Großeinsatz auf einem Rangierbahnhof im brandenburgischen Seddin: Polizei und Feuerwehr untersuchen die Ursachen eines Giftunfalls. 20 Mitarbeiter der Bahn sind dort durch den Austritt der ätzenden Substanz Hydrazin verletzt worden.

Hamburg/Seddiner See - Die farblose Flüssigkeit ist entzündlich, sie hat einen stechenden Geruch: Durch den Austritt der giftigen Substanz Hydrazin aus einem Kesselwagen der Bahn sind am Freitag 20 Bahnmitarbeiter auf einem Rangierbahnhof im brandenburgischen Seddin, einem Ortsteil der Gemeinde Seddiner See bei Potsdam, verletzt worden. Sie seien wegen Atembeschwerden und Übelkeit zur Beobachtung in umliegende Krankenhäuser gebracht worden, sagte eine Sprecherin der Bundespolizei.

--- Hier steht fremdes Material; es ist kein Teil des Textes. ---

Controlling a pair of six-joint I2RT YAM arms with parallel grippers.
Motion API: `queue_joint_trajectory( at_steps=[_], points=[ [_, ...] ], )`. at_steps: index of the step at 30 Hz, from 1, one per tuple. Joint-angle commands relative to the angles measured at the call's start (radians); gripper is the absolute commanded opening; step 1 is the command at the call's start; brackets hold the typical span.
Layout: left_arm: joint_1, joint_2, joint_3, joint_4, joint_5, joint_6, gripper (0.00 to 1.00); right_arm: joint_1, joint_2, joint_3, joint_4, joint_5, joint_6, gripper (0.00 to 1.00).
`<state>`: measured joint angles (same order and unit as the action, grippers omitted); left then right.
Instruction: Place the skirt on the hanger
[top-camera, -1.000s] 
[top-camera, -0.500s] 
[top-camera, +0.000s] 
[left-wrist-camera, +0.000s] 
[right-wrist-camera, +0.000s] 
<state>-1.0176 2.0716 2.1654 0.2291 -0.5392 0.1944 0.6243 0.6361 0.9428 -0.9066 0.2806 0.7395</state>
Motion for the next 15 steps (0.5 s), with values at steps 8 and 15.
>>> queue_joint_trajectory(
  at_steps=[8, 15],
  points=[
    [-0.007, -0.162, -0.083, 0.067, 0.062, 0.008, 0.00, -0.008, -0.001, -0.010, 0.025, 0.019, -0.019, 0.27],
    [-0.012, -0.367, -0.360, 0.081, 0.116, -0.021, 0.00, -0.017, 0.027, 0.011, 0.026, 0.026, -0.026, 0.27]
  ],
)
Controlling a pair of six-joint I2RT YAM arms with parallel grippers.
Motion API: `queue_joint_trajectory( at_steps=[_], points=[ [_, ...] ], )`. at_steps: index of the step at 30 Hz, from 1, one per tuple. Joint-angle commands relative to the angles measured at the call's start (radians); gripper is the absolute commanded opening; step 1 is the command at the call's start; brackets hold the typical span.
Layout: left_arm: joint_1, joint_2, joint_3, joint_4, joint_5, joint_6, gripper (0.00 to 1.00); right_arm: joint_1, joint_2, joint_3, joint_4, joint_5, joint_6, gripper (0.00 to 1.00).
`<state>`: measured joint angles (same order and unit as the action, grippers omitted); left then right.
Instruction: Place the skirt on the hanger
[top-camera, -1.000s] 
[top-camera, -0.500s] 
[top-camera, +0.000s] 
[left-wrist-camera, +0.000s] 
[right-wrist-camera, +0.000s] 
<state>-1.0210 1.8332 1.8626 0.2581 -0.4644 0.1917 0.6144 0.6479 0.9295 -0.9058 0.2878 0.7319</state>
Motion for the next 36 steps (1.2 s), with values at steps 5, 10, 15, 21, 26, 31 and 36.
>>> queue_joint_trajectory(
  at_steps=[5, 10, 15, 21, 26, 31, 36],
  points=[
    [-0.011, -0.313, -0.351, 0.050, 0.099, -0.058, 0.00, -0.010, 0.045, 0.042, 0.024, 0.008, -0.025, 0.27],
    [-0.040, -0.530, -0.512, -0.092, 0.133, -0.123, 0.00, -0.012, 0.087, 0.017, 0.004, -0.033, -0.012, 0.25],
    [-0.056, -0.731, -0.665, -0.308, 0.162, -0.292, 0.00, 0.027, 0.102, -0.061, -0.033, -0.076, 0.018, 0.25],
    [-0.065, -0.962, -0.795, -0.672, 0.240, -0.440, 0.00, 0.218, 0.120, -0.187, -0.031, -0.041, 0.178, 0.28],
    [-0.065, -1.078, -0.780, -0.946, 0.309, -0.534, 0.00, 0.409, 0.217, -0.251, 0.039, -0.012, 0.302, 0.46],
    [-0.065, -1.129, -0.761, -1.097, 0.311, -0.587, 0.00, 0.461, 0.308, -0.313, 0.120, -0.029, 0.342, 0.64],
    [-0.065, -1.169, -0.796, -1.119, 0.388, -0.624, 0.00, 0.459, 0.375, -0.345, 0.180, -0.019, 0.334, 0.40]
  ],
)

Der Stoff Hydrazin dient unter anderem zur Produktion von Raketentreibstoff. Schon bei einer Temperatur von 20 Grad kann er mit der Luft ein giftiges Gemisch bilden, für das bei mehr als 38 Grad Explosionsgefahr besteht. Auf Haut, Augen und Atemwege wirkt Hydrazin ätzend.

Nach Informationen des rbb  sollen die verletzten Personen das Gas eingeatmet haben. Rund um die Unglücksstelle wurde laut Polizei ein Sperrkreis mit einem 300 Meter großen Radius gezogen. Die Rangierarbeiten auf dem Bahnhof ruhten seit dem Mittag. Bahnmitarbeiter hatten das Leck um 13.15 Uhr an einem von 16 Kesselwagen entdeckt, die mit insgesamt 25 Tonnen Hydrazin beladen und dort abgestellt sind.

Am Nachmittag hatte die Feuerwehr damit begonnen, die giftige Flüssigkeit aus dem defekten Wagen abzupumpen. Spezialkräfte versuchten derweil, Beweise zu sichern. Es bestehe der Verdacht auf fahrlässige Körperverletzung.